China And The Pacific Conference Opens In Samoa

admin's picture

PM: Rivalry and confrontation get in the way of development

By Lagi Keresoma

APIA, Samoa (Talamua, Feb. 25, 2015) – Rivalry and confrontational power play for everyone involved and with interests in the Pacific, prevent opportunities for development and formulating mutual respect.

This was the message from Samoa’s Prime Minister Tuilaepa Lupesoliai Fatialofa Sailele Malielegaoi in his opening address of the first ever China and the Pacific Conference opened this morning at the National University of Samoa.

"The enduring hope is that for everyone involved and with interests in the Pacific, the ‘catch phrase’ must not be about rivalries and confrontations. Instead the narrative should be about care for the Pacific, the creation of opportunities, common development and mutual respect. The serious and committed application of wise and like minds to these principles should not just benefit all but simultaneously as well," he said.
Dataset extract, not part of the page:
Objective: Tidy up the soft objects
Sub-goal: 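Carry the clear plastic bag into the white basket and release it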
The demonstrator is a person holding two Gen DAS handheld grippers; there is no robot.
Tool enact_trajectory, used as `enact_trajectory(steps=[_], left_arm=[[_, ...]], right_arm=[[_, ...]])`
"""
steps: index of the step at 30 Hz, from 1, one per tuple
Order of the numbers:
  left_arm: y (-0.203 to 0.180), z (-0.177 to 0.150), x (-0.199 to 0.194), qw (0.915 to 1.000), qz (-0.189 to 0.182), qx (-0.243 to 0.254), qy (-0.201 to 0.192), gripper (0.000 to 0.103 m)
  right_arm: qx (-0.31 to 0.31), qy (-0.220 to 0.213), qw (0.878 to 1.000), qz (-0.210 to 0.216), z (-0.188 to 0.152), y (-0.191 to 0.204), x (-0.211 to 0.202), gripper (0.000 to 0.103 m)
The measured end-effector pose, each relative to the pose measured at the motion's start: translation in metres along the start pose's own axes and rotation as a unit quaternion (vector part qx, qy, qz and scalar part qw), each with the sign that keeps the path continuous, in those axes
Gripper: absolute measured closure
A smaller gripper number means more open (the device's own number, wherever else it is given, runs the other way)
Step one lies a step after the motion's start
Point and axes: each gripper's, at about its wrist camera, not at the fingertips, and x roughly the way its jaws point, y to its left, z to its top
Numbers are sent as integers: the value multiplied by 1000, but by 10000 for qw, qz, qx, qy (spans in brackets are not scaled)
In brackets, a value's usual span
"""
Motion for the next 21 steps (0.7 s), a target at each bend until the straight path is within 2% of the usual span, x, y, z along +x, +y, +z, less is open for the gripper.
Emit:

The conference is organized by the Victoria University of Wellington, the Sun Yat-sen University of Guangzhou and the National University of Samoa and has brought together academics, diplomats and officials from across and China to assess China’s growing economic, political and military influence in the Pacific.
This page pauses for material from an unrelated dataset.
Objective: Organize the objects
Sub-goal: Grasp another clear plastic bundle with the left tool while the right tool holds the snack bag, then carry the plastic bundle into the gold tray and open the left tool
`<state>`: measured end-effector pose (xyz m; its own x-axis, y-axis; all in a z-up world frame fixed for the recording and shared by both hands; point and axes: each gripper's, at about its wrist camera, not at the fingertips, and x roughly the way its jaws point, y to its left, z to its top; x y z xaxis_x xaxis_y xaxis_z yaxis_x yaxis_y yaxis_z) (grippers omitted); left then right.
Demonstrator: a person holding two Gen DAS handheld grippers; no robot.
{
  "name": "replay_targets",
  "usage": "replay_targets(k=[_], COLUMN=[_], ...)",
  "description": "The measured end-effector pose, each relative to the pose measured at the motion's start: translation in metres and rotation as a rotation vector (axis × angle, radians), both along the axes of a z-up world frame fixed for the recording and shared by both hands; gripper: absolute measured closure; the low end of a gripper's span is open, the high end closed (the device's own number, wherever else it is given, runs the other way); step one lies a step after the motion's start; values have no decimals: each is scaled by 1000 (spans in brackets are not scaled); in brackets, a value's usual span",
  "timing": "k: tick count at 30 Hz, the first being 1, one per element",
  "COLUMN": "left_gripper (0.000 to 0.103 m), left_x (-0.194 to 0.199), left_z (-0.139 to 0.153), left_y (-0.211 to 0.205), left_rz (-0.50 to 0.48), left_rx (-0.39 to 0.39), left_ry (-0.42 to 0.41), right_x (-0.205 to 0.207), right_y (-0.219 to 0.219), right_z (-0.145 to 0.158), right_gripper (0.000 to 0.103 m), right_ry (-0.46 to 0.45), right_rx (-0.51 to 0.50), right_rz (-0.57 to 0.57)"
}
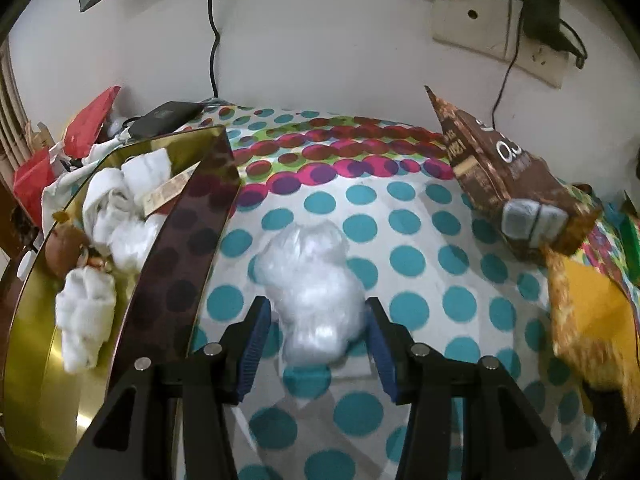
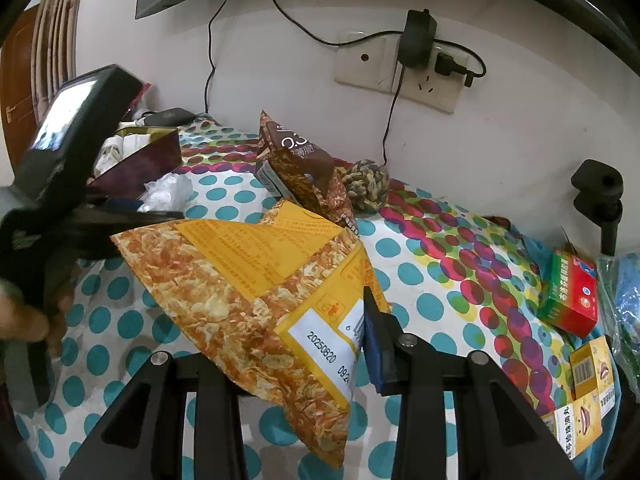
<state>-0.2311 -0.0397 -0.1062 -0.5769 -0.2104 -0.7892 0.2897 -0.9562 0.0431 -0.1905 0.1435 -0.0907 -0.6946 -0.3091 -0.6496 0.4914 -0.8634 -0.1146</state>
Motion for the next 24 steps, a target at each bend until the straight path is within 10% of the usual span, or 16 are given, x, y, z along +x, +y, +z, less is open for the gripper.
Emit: replay_targets(k=[24], left_gripper=[65], left_x=[47], left_z=[17], left_y=[19], left_rz=[-129], left_rx=[4], left_ry=[73], right_x=[-2], right_y=[-7], right_z=[-4], right_gripper=[68], right_ry=[-20], right_rx=[32], right_rz=[11])
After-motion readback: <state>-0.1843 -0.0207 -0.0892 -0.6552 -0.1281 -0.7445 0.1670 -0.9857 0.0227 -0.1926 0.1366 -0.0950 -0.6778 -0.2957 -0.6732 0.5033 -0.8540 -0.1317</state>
"There is little doubt of China’s present strong and increasing influence in the Pacific. The capacity of China’s demonstrated economic power, if not quite yet its growing military might, to further project this influence would seem to warrant your conference’s dedicated examination of the implications for the Pacific.

Held at the time of much debate about China’s growing influence in the Pacific region, it is also at a year when Fiji and Samoa crosses 40 years since establishing diplomatic ties with China one day apart in 1975.

"The singling out however of a country and its motives sometimes creates an implicit impression that all is not quite what it seems and there are conspiracies afoot," said Tuilaepa whose own Government is pushing a controversial Investment and Citizenship Bill that eyes Chinese investment.

"It is a sentiment that would easily attend discussions of ‘what China wants’ with its growing strength, the ubiquity of its diaspora and not least the often relentless pursuit by the media of perceptions of China’s levels of assertiveness in promoting and securing its interests. It will not be a surprise if the mere holding of your conference has generated these kinds of sentiments already.

"Fortunately, I note from the programme the impressive scholarly credentials and practical expertise of the many presenters and the balance they bring to the treatment of the conference’s topic. This objectivity is clearly very important to the exchanges and outcomes of your conference to help inform the policy makers not just in Beijing and in the Oceania capitals but in those of all the international actors from outside the region presently active or intending to be so in the Pacific.

Using Samoa’s experience with China, Tuilaepa pointed out that Samoa that other traditional donors were not engaged in, but sought China’s support in areas considered vital to Samoa’s development aspirations and nation building.

Before Samoa and China established diplomatic relations in 1975, Samoa already had contact with China through the Chinese labour migrants in the early part of the last century.

Tuilaepa said these Chinese migrants and their descendants as well as more recent ones, have contributed immensely to the life of the country.

The Pacific – ‘Ocean of Tranquility’

"Right now, the omens for global peace and security are not auspicious with persistent warfare in Eastern Europe and the Middle East, the deadly spread of rampaging Islamists rejecting any secular order, and the corrosive effect of festering hot spots of resentment around the world," said Tuilaepa.

"The Pacific by comparison, and I would like to think by a ‘very long shot’, is still an ‘Ocean of Tranquility’.

"The enduring hope is that for everyone involved and with interests in the Pacific, the ‘catch phrase’ must not be about rivalries and confrontations. Instead the narrative should be about care for the Pacific, the creation of opportunities, common development and mutual respect. The serious and committed application of wise and like minds to these principles should not just benefit all but simultaneously as well."